Countries Spar Over New Finance Target as Baku Climate Summit Approaches Finish Line |
The presidency of this year’s COP29 UN climate conference released a draft agreement only hours before the curtains are due to go down on the summit today, which has faced backlash from all sides. It would see wealthy countries take the lead in providing $250 billion per year to poor ones by 2035 to address climate change. Agreeing on such a finance target was a chief goal of this year’s conference before the current commitment of $100 billion per year from wealthy countries expires next year. The target is meant to spur additional climate finance from private sources. Developing countries blasted the proposal as too low, while developed countries were unhappy that it was too high since the draft did not grow the contributor base. Azerbaijan’s COP29 presidency said it will work with countries in the coming hours on outstanding issues to the deal.

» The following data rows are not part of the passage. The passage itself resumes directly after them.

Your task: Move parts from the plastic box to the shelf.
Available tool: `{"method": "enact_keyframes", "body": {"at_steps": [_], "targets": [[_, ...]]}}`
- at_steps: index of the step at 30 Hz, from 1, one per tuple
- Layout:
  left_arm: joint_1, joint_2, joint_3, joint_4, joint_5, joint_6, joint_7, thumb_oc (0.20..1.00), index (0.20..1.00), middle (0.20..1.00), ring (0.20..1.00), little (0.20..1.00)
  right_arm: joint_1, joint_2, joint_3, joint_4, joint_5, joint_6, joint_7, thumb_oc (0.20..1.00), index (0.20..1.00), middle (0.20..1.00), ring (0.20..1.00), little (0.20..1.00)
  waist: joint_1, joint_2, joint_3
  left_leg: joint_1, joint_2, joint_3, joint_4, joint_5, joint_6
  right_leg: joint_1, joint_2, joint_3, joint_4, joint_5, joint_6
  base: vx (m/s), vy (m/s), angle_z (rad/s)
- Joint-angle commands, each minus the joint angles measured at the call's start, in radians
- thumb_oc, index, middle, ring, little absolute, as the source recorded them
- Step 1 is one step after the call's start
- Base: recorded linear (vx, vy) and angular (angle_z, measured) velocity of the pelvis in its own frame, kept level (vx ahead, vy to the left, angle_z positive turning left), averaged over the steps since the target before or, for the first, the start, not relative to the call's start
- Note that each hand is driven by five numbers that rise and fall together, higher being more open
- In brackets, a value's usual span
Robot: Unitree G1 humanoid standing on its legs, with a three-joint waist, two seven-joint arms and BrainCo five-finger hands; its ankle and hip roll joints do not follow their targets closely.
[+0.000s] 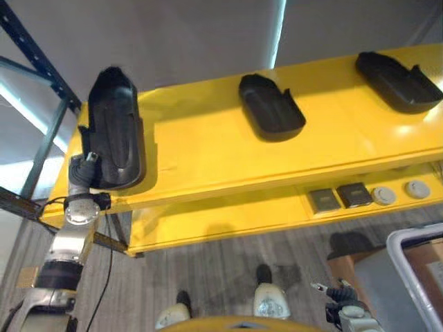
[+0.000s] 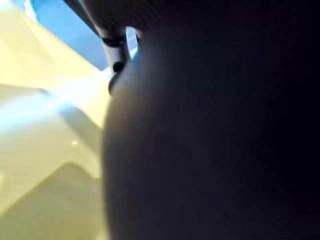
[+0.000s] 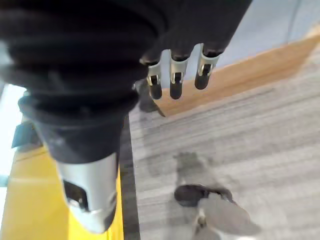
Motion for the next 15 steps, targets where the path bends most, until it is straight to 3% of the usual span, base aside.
{"method": "enact_keyframes", "body": {"at_steps": [1, 7, 14, 15], "targets": [[-0.118, 0.094, 0.014, 0.070, 0.061, -0.016, 0.038, 0.200, 0.200, 0.200, 0.200, 0.200, 0.044, -0.003, 0.044, -0.021, -0.064, -0.010, 0.037, 1.000, 1.000, 1.000, 1.000, 1.000, -0.019, 0.011, -0.068, -0.029, 0.041, 0.004, 0.000, 0.064, 0.010, 0.056, 0.062, -0.007, 0.085, -0.057, 0.027, 0.10, 0.102, -0.07], [-0.252, 0.095, -0.069, 0.255, 0.075, 0.067, 0.005, 0.200, 0.200, 0.200, 0.200, 0.200, 0.061, -0.009, 0.078, -0.039, -0.075, 0.000, 0.036, 1.000, 1.000, 1.000, 1.000, 1.000, -0.055, -0.011, -0.073, -0.019, 0.041, 0.037, -0.010, 0.056, 0.019, 0.072, 0.075, 0.015, 0.041, -0.040, 0.036, 0.05, -0.021, -0.09], [-0.388, 0.076, -0.142, 0.403, 0.094, 0.084, 0.006, 0.200, 0.200, 0.200, 0.200, 0.200, 0.056, -0.039, 0.076, -0.036, -0.053, 0.021, 0.032, 1.000, 1.000, 1.000, 1.000, 1.000, -0.089, -0.027, -0.060, -0.046, 0.058, 0.065, 0.004, 0.054, 0.019, 0.046, 0.095, 0.039, 0.037, -0.041, 0.034, 0.03, -0.043, -0.16], [-0.419, 0.067, -0.155, 0.415, 0.083, 0.109, 0.019, 0.200, 0.200, 0.200, 0.200, 0.200, 0.053, -0.045, 0.073, -0.032, -0.045, 0.015, 0.031, 1.000, 1.000, 1.000, 1.000, 1.000, -0.095, -0.028, -0.049, -0.059, 0.061, 0.067, 0.011, 0.055, 0.018, 0.031, 0.098, 0.045, 0.044, -0.042, 0.031, -0.04, -0.017, -0.25]]}}
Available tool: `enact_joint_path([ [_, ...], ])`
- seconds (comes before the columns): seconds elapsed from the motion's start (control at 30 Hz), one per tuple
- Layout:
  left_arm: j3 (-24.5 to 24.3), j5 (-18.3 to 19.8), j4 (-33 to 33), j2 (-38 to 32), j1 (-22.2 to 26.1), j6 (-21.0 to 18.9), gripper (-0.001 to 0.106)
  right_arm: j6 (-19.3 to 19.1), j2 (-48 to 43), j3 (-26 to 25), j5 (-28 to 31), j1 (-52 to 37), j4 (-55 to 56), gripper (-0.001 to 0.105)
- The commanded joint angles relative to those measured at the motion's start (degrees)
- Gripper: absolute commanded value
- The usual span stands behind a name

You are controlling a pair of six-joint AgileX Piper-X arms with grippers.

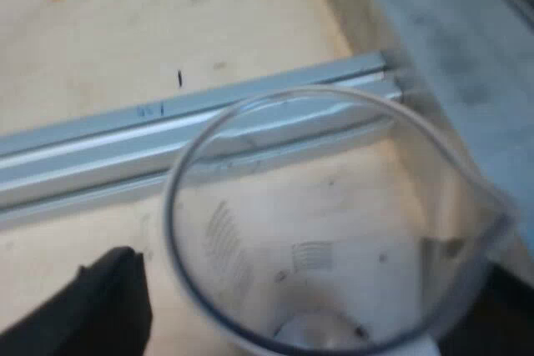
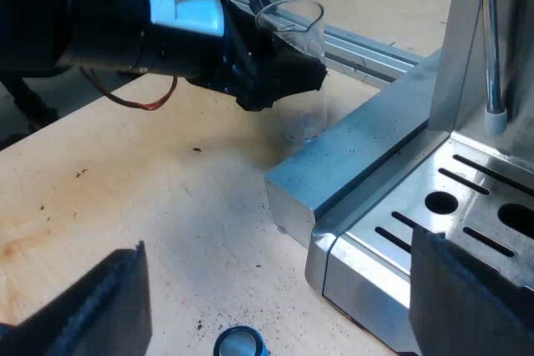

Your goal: Pour the beans into the coffee machine

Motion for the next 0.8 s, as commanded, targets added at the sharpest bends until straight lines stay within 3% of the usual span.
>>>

Talks in Baku this year have been marked by concerns that the United States could again draw out of the Paris Agreement under President-Elect Donald Trump and by broader calls for summit reform from veteran climate negotiators. The fractious negotiations over finance have been coupled with a string of green pledges from individual nations. Yesterday, Mexico’s new President Claudia Sheinbaum pledged to bring its economy to net-zero by 2050, meaning that among the world’s fifteen largest emitters, only one—Iran—has yet to make a net-zero commitment. (Reuters, Bloomberg)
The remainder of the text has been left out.